» **What you will do**:
From the line with "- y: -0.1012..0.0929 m" through the final line below, restate each line word for word and return nothing else.

'''

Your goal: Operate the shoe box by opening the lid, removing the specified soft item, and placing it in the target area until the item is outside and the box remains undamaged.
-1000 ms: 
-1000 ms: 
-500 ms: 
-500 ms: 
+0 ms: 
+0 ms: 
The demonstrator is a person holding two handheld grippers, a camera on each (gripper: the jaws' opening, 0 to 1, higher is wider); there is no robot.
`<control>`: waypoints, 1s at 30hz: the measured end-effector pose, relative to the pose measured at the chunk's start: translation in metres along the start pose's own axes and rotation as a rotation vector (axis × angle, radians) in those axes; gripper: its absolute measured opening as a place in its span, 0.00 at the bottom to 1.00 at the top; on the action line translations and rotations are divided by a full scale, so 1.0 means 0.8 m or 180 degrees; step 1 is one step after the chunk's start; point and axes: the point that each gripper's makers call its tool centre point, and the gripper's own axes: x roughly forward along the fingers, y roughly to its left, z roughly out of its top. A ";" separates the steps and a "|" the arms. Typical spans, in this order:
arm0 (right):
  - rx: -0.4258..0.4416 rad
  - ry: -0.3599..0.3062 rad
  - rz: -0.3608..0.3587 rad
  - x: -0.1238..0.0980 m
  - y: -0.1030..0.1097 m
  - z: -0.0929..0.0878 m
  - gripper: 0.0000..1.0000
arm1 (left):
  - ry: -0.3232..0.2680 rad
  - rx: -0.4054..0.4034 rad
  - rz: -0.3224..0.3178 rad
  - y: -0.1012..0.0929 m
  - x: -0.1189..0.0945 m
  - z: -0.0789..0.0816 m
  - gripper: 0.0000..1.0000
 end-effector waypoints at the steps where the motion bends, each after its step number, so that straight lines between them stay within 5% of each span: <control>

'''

» **Exercise output**:
  - y: -0.1012..0.0929 m
  - x: -0.1189..0.0945 m
  - z: -0.0789..0.0816 m
  - gripper: 0.0000..1.0000
 end-effector waypoints at the steps where the motion bends, each after its step number, so that straight lines between them stay within 5% of each span: <control>

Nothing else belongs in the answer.